La plus ancienne des maisons communes connues se trouvait dans la Riotte, et ce, au moins jusqu'en 1840 (au vu du « Plan d'allignement » de cette époque). Cette bâtisse appartenait initialement au curé Jacques CORDIENNE qui l'a habitée jusqu'à son décès. Devenue libre de tout occupant, elle fut achetée en 1828 par la Commune à ses héritiers afin d'y loger la Mairie.
La Mairie fut ensuite transférée dans le bâtiment encore existant rue principale (départementale Jussey-Vitrey), face à l'intersection de celle-ci avec la rue de « la Riotte » et du « Chemin du Cornot ».
Plus tard, cette grande bâtisse fut vendue à un particulier du village et l'école, l'instituteur et l'administration communale s'installèrent dans le bâtiment actuel dit « de la Mairie », sur la place près de l'église.

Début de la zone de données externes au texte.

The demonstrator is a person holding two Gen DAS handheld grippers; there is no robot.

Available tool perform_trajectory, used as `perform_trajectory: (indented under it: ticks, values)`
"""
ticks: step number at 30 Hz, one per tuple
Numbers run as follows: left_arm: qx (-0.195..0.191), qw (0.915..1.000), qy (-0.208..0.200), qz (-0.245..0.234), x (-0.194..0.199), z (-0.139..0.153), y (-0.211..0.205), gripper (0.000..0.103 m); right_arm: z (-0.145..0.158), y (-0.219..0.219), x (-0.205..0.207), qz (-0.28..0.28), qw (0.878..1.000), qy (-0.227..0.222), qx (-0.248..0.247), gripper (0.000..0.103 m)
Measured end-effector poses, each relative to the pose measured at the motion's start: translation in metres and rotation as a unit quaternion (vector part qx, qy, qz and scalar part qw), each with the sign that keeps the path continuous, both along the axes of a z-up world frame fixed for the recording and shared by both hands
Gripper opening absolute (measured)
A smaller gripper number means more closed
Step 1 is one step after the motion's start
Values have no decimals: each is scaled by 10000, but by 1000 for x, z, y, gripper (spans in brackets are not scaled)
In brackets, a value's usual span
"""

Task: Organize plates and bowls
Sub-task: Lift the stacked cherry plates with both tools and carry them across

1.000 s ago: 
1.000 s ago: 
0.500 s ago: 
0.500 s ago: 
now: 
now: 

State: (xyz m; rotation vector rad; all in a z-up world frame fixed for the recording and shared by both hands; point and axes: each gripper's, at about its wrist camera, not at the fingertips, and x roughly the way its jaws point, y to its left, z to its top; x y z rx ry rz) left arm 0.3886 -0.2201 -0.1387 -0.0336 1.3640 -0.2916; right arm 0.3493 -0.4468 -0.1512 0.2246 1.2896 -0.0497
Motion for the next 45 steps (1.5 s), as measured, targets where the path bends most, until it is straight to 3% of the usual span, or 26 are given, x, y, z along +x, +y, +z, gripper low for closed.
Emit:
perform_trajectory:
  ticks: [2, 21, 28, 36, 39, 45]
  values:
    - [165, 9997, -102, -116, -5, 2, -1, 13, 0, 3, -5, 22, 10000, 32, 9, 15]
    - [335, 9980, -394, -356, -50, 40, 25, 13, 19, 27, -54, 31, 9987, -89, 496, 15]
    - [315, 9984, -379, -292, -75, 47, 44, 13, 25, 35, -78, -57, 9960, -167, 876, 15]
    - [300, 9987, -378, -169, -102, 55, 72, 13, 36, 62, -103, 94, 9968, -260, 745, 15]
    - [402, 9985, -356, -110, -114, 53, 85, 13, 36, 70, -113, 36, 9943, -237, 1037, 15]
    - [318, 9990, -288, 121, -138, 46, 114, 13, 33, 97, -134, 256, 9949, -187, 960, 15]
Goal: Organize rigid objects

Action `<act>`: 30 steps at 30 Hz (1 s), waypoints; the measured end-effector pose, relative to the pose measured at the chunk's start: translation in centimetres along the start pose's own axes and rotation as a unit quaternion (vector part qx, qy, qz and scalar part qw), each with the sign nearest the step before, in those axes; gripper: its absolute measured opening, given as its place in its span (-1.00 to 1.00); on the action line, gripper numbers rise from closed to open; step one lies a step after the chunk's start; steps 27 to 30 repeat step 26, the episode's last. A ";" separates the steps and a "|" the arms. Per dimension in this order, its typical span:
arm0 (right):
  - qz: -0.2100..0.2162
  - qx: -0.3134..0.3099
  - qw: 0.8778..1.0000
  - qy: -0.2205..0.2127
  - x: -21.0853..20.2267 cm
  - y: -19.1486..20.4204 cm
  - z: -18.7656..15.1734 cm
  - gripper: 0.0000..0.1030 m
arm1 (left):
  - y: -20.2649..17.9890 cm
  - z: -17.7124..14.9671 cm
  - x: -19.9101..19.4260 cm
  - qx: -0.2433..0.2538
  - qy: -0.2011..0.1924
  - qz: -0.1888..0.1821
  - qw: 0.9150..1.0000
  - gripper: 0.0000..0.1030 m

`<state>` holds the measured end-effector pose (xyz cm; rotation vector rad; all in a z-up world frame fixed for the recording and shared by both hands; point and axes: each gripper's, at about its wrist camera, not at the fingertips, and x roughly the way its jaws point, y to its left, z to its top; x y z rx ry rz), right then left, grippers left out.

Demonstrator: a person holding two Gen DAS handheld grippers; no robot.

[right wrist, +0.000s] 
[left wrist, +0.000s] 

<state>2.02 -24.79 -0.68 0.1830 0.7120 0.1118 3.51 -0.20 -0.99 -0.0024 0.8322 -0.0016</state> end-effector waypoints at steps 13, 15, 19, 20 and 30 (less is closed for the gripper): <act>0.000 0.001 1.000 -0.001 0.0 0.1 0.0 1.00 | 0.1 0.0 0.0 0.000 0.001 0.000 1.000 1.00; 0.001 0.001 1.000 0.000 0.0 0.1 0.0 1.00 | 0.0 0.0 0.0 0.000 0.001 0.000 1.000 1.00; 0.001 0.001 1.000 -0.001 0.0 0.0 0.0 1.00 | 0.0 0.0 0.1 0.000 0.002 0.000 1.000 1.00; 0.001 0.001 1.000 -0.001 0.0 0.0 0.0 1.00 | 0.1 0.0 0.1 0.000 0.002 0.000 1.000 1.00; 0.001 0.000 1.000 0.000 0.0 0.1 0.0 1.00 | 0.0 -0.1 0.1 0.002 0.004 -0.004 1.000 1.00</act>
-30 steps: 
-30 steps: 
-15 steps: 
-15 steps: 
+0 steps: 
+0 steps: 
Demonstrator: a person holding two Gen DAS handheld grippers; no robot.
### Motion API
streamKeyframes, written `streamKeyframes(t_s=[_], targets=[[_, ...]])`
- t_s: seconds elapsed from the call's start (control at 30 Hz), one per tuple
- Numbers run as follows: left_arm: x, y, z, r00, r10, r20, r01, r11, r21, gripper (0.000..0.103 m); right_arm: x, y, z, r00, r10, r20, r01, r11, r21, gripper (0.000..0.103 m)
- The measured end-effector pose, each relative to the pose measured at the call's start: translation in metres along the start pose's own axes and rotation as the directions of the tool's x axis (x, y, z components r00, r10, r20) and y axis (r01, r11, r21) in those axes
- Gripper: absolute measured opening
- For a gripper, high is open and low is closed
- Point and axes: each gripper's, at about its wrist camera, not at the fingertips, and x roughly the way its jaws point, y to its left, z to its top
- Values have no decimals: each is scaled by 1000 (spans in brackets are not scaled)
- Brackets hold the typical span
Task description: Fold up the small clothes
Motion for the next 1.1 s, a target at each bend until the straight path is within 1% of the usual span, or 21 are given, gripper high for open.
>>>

Liste de quelques maires ayant exercé leur mandat
- CERCOY (vers 1840)
- Marcel CORDIENNE
- JOSSE
- PIROT
- Albert CHEVALOT
- Emile CHAMPONNOIS
- Ernest MIGNOT
- Pierre JANIN
- Gilbert MAILLARD
- Patrick SIMONIN
L'Administration communale de l'Ancien Régime
Avant la Révolution, il n'existait pas d'entité comparable à la Commune et le plus petit niveau d'administration était la paroisse. Le curé du village a longtemps été l'interlocuteur essentiel sachant que d'une manière générale le Clergé et seulement quelques rares notables possédaient « l'instruction ».
C'est ainsi qu'en 1539, François Premier donna au prêtre la charge de tenir le registre des baptêmes, des mariages et des décès survenant dans sa paroisse. Les habitants du village se réunissaient cependant dès qu'une décision concernant l'ensemble de la communauté devait être prise (comme par exemple l'usage des terres agricoles), mais il n'y avait pas d'entité permanente.
La Révolution française a rompu avec cette organisation ecclésiastique en créant en 1789 les municipalités chargées de l'administration locale. Le premier maire de Saint-Marcel fut nommé à cette époque.